Member of the Legislative Council of Western Australia
- In office 4 June 1906 – 24 August 1916
- Preceded by: Frank Stone
- Succeeded by: George Miles
- Constituency: North Province

Personal details
- Born: 1857 Newry, County Armagh, Ireland
- Died: 24 August 1916 (aged 59) Benger, Western Australia, Australia
- Party: Independent

= Francis Connor =

Australian politician

Francis Connor (1857 – 24 August 1916) was an Australian businessman, pastoralist, and politician who served in both houses of the Parliament of Western Australia, as a member of the Legislative Assembly from 1893 to 1905 and as a member of the Legislative Council from 1906 until his death.

==Early life==
Connor was born in Newry, County Armagh, Ireland. He arrived in Sydney, Australia, in 1885, and from there went to Wyndham, a small town in Western Australia's Kimberley region. In Wyndham, Connor went into partnership with a schoolmate from Ireland, Denis Doherty, who eventually also entered parliament. Their firm initially supplied goods to the Kimberley goldfields. They later went into the live cattle trade, acquiring two pastoral leases in the Northern Territory (Newry Station and Auvergne Station). In 1897, Connor and Doherty merged their business with that of Michael Durack, forming Connor, Doherty & Durack.

==Politics==
In 1893, Connor was elected to parliament in a by-election for the seat of East Kimberley, caused by the death of the sitting member, William Baker. He held East Kimberley until it was abolished at the 1904 state election, and thereafter transferred to the seat of Kimberley. Later in 1904, Connor was one of four independents to announce their support for the Labor Party, allowing Henry Daglish to form a minority government (and become the first Premier of Western Australia from the Labor Party). The Labor government fell after just over a year, and Connor was defeated in his seat at the 1905 state election by Arthur Male. He re-entered parliament in June 1906, winning election to the Legislative Council's North Province, and was re-elected to a second six-year term in 1912.

==Death==
Connor died in office in August 1916 (aged 59). The circumstances of his death were highly unusual, and prompted a coronial inquest.
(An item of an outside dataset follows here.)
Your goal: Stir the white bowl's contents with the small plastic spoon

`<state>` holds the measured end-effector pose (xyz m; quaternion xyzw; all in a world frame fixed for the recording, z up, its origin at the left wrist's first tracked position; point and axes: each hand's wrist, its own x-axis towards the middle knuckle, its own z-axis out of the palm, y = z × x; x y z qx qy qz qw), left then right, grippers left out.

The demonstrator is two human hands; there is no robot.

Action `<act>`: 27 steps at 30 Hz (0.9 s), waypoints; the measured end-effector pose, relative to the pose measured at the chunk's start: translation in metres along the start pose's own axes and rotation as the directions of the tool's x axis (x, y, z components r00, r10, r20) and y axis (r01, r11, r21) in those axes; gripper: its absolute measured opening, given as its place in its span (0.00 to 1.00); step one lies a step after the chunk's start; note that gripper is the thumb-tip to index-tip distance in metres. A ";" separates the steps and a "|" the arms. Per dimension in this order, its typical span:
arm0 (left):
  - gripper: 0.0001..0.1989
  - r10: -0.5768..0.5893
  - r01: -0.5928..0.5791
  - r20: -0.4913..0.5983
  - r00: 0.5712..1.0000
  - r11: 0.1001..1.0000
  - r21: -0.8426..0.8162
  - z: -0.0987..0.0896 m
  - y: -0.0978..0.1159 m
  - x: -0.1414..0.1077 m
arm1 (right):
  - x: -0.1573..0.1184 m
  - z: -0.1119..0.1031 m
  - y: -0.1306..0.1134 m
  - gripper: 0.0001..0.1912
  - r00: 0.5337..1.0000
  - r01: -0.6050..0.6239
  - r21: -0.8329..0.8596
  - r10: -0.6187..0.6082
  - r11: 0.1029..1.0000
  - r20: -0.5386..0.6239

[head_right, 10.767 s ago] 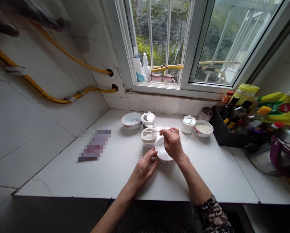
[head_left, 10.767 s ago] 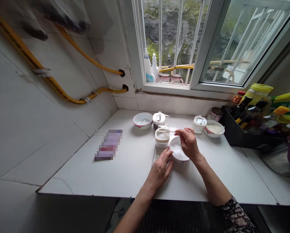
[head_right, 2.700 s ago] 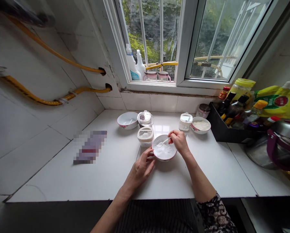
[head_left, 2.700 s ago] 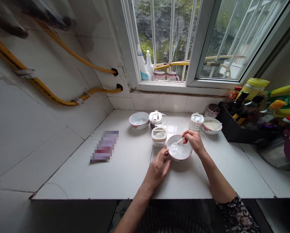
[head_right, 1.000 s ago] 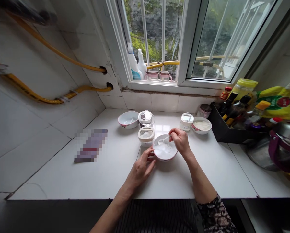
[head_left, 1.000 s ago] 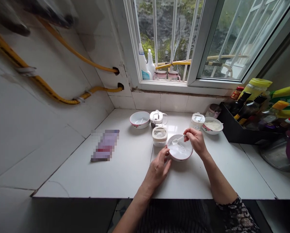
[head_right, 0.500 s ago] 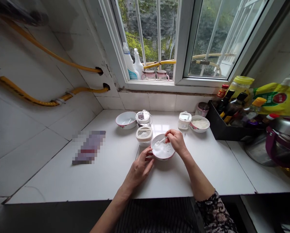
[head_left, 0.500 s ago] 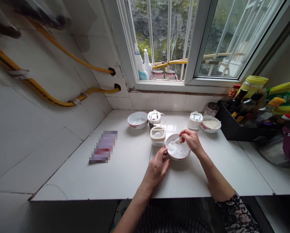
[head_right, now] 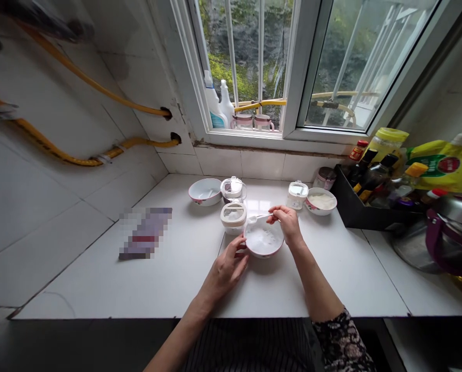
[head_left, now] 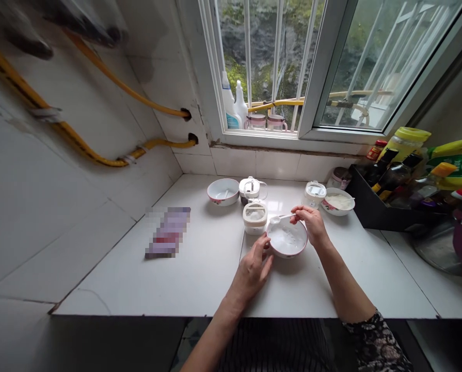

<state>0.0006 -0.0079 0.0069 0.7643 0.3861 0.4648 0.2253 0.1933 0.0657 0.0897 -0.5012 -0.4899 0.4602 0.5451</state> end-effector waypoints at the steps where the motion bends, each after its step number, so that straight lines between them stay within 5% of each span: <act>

While at his property in Benger, Connor organised to go on a kangaroo hunt with his wife and a friend (a Catholic priest). While loading a gun in his office, the weapon went off, shattering Connor's skull and killing him instantaneously. It was thought that his wife (the only witness) had startled him by opening the office door, and the death was found to be purely accidental. His wife was the sole beneficiary of his will.